#### [Problem description]
Going from the line that contains "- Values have" down to the last line in the listing below, reproduce every line exactly and include no others.
--------------------------------
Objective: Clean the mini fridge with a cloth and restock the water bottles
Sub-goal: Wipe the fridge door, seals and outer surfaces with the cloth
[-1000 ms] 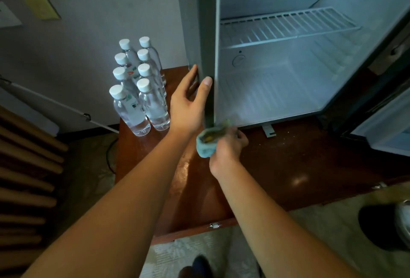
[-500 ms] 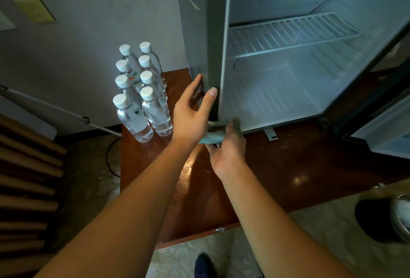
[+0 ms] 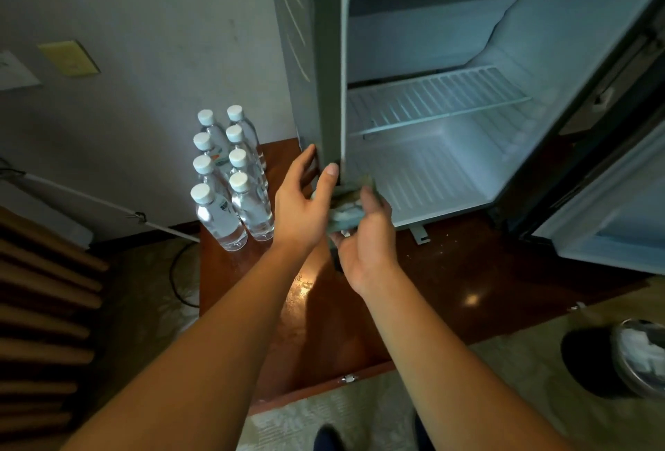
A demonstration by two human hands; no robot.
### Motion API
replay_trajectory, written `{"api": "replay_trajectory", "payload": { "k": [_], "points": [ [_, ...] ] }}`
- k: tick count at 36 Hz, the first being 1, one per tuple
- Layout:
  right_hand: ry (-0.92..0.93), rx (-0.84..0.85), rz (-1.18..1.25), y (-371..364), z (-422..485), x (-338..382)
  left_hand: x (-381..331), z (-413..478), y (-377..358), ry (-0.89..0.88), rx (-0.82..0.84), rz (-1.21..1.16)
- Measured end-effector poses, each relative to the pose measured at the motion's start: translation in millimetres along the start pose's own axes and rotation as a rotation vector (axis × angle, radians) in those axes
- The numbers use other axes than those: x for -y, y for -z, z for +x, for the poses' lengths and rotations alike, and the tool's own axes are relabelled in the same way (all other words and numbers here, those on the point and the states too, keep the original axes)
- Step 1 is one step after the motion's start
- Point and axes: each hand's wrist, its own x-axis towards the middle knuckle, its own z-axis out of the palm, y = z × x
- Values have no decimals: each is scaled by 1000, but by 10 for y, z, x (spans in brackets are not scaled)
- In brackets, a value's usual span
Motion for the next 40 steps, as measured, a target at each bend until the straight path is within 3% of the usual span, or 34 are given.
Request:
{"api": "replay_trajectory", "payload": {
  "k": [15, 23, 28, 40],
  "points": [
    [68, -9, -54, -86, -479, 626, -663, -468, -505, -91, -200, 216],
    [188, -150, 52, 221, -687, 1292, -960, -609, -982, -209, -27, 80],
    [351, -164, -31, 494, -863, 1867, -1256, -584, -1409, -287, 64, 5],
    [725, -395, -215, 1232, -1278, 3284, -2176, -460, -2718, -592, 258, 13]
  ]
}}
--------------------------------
#### [Worked solution]
- Values have no decimals: each is scaled by 1000, but by 10 for y, z, x (spans in brackets are not scaled)
- In brackets, a value's usual span
Motion for the next 40 steps, as measured, a target at each bend until the straight path is within 3% of the usual span, or 34 are given.
Request:
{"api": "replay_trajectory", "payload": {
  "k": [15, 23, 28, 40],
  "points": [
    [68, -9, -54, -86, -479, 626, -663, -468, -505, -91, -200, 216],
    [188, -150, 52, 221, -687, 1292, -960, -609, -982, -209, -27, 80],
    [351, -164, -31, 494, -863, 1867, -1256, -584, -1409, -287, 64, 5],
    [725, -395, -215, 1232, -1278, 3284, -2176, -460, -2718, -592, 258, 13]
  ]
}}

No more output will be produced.